結構盛り上がっているようでなによりですね。

たぶんすごく身近な話題なんだろうな。

仕事でも、誰かに絵を書いてもらうとかなどの趣味創作でも発生しそうな話題だ。

 

例の漫画は「立場が強いクライアントが立場の弱い美大生を食い物にしている」作品ではなく、むしろその逆だと私は思う - 頭の上にミカンをのせる

批判されてるのは指示出し出来てないのにリテイク繰り返すやり方なので、立場どうこうでは無いと思うけど

2020/10/17 12:24

b.hatena.ne.jp

 

本文は読んでないんだけど、やっぱりこれだろうなあ。

 

結局無限の選択肢の問題だと思う。これは。

なんであれ無限の選択肢がある。

絵であれ曲であれ詩であれ。

 

どちらへ進むのがいいのか。

その結果はわからん。

決断した結果を元に進んでみた人だけがそれを知ることができる。

問題はディレクターが無限の選択肢のうちの進むべき道を示していないのに、絵師?が示した方向性を容易に切り捨てられることにあると思う。

 

つまりこれは試験だ。

Dの気に入る絵が書けるかどうかというだけの試験。

ふつうだとか良くなった!というのはそのDの方向性とずれていたか一致したかにすぎないので心を読むテストのようだし、結果的に美大生はD好みの絵しかかけなくなるか、Dの好み=優れたものと考えるようになるかもしれない。

でも別にそんなことはない。

Dが罵倒として使ったふつうという言葉は、広く一般に親しみやすい絵柄だとも取れる。

これは結局、ただの方向性や嗜好の問題では。

つまり無限の選択肢を絵師に任せるのであれば、少なくともその方向性をベースに考えなければならないと思う。

これは礼儀の問題でもある。

当然ビジネス的にはリスクの高い選択肢となる。

だから、一般にディレクターなりは大まかな指示をだすわけだよね。

つまりこのDは絵師との力関係を利用していいとこ取りをしているわけだ。

選択肢は少しも絞りたくないけれど、きたものを元にいくらでもジャッジしたい。

それは互いに自分にはできないスキルを持つものとして、協力して「個人では作れないものを作ろう」という思想とは相入れないと思う。

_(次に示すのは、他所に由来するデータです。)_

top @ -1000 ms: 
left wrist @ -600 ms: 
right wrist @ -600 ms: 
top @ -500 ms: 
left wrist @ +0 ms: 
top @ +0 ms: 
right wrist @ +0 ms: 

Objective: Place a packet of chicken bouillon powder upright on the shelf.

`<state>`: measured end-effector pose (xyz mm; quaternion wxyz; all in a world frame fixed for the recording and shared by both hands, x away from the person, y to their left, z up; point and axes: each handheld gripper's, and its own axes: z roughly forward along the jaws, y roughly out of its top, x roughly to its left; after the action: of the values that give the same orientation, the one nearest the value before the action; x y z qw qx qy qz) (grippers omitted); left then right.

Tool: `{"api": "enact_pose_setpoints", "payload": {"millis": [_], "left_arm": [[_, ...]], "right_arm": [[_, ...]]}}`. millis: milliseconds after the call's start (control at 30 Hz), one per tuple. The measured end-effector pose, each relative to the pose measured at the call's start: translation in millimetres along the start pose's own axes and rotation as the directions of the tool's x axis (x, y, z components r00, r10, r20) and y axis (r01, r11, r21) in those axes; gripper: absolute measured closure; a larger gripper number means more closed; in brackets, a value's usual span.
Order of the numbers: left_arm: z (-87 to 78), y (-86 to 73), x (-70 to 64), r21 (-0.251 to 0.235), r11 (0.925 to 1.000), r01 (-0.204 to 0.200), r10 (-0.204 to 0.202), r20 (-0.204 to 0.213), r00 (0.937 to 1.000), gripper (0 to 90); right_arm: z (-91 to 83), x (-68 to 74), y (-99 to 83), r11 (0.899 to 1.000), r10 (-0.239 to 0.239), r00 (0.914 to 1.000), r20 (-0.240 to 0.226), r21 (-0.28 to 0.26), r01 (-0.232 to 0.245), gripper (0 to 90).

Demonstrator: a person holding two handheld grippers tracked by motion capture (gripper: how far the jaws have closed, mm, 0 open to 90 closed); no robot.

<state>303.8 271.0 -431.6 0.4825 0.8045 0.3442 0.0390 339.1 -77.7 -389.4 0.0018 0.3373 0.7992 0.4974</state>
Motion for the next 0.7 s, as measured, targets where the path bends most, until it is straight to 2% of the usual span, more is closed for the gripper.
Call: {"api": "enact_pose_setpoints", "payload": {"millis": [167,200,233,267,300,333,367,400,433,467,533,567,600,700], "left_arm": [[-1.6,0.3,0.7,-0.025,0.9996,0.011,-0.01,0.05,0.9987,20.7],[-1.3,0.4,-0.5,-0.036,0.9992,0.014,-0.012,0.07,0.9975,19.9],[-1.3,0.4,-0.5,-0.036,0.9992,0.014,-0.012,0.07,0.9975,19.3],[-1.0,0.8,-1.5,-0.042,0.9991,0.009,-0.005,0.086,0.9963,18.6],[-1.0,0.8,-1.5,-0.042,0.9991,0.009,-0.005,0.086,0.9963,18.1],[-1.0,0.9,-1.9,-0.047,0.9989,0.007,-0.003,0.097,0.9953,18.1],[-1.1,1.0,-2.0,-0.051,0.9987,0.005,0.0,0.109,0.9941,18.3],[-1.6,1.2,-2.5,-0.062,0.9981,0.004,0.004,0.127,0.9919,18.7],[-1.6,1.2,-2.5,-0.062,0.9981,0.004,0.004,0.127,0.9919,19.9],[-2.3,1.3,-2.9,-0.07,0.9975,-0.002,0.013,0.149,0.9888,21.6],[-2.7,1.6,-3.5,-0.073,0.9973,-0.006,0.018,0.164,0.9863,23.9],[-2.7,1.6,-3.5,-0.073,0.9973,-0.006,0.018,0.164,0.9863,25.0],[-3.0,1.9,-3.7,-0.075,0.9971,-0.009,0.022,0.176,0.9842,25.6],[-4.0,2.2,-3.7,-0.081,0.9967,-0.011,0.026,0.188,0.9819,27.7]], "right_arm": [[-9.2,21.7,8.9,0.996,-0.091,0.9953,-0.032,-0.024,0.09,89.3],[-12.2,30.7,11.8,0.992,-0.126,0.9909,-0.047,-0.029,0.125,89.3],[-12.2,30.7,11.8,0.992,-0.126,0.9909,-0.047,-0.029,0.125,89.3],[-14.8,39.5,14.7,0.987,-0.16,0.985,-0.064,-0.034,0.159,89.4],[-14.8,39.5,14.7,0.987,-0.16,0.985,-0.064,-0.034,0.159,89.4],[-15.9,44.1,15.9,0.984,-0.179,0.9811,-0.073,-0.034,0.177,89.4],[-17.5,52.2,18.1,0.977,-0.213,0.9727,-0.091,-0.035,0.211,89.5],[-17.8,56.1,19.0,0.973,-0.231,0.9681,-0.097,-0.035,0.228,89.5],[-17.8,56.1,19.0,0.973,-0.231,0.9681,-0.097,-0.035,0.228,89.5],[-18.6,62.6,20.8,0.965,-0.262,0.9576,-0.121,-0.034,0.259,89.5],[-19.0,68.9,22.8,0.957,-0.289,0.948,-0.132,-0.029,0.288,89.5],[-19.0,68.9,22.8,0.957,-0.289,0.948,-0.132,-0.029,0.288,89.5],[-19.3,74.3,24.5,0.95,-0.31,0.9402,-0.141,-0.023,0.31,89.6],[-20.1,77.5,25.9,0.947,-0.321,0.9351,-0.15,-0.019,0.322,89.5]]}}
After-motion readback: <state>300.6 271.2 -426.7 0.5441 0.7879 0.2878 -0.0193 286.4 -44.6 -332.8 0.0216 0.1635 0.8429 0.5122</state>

多かれ少なかれ分業の基本は人に任せることで同時時間分の作業量を増やすことにある。それはお好みのAIをつくることではない。

人となにかをすることは基本的にはセッションだと思う。想定外の化学変化を受け入れるか、譜面に書いて渡すか。それが違う能力を持つもの同士が共存しうる境界線だ。だから礼儀の問題なんだろうな。たぶん。

単に自分ができない分野を黙ってても自分が好むように作ってくれる人が欲しいというのはまともな人間関係ではない気がするけどな。